> _Work instructions_
Please output exactly the part of the records below that opens with the line containing "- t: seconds" and closes with the line containing "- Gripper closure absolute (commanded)", both lines included, and nothing else.

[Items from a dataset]
§ §
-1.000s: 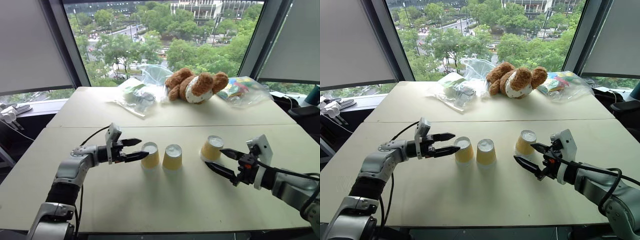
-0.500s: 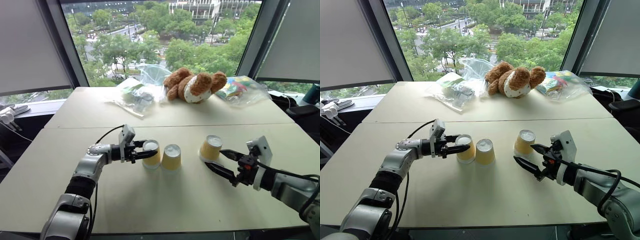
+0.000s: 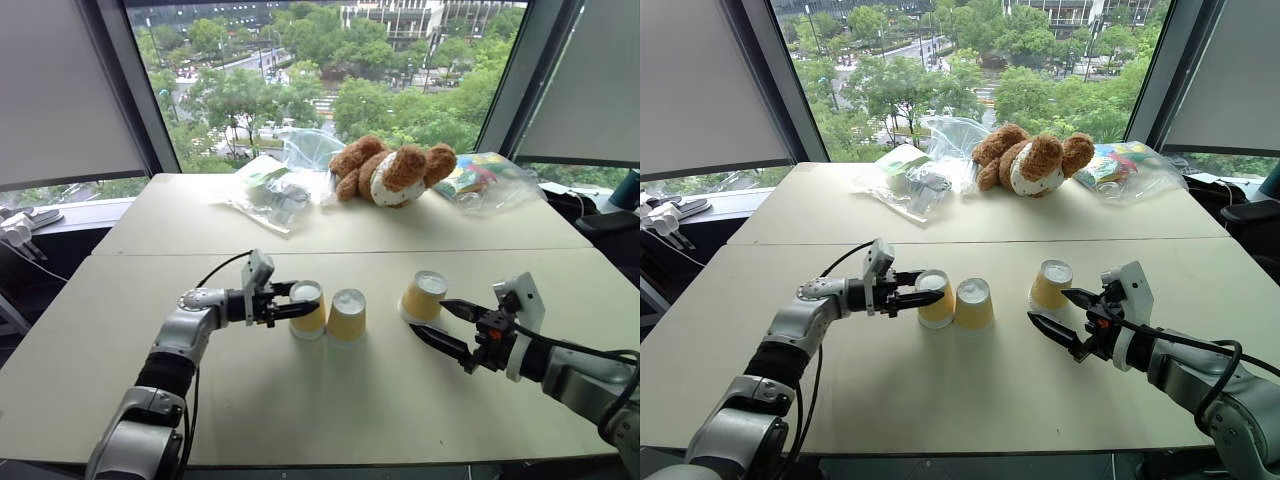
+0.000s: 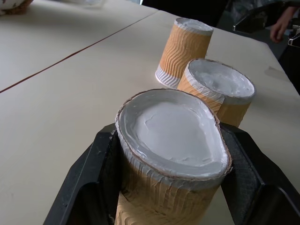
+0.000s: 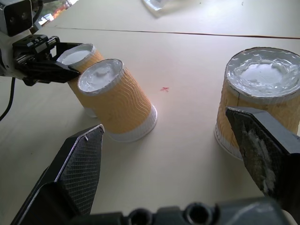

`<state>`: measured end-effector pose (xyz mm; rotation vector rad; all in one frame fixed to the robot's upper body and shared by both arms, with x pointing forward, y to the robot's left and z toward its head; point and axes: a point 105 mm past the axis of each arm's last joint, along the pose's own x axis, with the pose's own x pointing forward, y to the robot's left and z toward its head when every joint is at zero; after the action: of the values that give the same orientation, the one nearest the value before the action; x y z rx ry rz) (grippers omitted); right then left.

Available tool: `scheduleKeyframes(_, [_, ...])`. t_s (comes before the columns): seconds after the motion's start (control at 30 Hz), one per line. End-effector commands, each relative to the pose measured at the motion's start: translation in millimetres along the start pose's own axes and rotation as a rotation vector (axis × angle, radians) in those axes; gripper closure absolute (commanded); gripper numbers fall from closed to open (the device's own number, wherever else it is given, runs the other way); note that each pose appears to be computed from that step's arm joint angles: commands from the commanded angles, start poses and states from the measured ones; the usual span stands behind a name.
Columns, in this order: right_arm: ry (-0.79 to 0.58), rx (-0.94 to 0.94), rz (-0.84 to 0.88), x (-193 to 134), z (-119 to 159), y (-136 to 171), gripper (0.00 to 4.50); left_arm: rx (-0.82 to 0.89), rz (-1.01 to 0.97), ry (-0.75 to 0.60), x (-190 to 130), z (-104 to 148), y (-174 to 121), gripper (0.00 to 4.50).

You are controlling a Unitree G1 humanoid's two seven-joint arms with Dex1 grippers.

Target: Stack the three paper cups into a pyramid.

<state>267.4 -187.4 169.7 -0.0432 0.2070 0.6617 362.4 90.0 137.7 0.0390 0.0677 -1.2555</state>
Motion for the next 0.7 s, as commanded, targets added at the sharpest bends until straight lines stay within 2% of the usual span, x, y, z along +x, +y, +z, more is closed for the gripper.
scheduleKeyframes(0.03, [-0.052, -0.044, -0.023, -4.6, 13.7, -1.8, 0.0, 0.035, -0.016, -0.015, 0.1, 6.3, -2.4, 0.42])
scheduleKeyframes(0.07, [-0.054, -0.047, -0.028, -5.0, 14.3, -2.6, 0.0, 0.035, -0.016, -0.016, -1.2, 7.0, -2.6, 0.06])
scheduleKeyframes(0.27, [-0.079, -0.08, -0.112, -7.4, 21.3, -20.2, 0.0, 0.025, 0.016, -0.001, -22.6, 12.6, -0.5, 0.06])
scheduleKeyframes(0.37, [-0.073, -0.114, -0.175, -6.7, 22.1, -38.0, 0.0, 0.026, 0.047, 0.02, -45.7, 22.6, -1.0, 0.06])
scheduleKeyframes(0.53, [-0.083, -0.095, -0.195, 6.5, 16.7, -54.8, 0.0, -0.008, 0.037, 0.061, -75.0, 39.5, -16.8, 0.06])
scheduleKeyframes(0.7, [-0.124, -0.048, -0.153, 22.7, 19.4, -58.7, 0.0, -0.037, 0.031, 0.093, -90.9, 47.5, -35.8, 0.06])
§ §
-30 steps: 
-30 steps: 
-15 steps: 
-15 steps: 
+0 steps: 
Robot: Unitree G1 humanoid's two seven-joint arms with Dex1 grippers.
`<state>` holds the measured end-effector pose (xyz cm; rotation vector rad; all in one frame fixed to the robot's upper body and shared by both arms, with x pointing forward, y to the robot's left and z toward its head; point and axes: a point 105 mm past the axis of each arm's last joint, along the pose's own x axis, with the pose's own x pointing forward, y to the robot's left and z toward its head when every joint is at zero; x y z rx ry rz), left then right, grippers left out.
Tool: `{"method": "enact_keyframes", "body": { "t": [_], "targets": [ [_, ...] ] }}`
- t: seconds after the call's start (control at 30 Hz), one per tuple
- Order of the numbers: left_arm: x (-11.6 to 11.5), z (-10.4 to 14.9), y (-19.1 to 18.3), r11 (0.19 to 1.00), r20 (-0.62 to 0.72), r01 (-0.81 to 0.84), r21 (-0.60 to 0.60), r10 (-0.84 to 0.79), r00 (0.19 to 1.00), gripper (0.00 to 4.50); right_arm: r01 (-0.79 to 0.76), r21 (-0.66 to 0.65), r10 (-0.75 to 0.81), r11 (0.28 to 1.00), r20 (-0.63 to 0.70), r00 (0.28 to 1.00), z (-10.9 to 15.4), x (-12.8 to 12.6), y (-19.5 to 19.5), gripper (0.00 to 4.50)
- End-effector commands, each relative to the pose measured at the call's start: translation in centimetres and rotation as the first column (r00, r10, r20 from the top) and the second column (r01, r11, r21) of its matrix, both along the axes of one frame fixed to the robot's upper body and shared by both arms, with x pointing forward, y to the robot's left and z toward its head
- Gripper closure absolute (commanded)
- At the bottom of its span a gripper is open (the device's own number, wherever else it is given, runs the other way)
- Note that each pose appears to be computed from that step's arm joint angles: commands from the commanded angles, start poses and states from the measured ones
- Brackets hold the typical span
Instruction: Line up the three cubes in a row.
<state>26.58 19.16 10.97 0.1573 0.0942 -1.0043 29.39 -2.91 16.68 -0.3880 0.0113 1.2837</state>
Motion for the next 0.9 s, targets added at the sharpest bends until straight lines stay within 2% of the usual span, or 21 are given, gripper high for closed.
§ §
> _Answer box_
- t: seconds after the call's start (control at 30 Hz), one per tuple
- Order of the numbers: left_arm: x (-11.6 to 11.5), z (-10.4 to 14.9), y (-19.1 to 18.3), r11 (0.19 to 1.00), r20 (-0.62 to 0.72), r01 (-0.81 to 0.84), r21 (-0.60 to 0.60), r10 (-0.84 to 0.79), r00 (0.19 to 1.00), gripper (0.00 to 4.50); right_arm: r01 (-0.79 to 0.76), r21 (-0.66 to 0.65), r10 (-0.75 to 0.81), r11 (0.28 to 1.00), r20 (-0.63 to 0.70), r00 (0.28 to 1.00), z (-10.9 to 15.4), x (-12.8 to 12.6), y (-19.5 to 19.5), gripper (0.00 to 4.50)
- End-effector commands, each relative to the pose measured at the call's start: translation in centimetres and rotation as the first column (r00, r10, r20 from the top) and the second column (r01, r11, r21) of its matrix, both along the axes of one frame fixed to the robot's upper body and shared by both arms, with x pointing forward, y to the robot's left and z toward its head
- Gripper closure absolute (commanded)

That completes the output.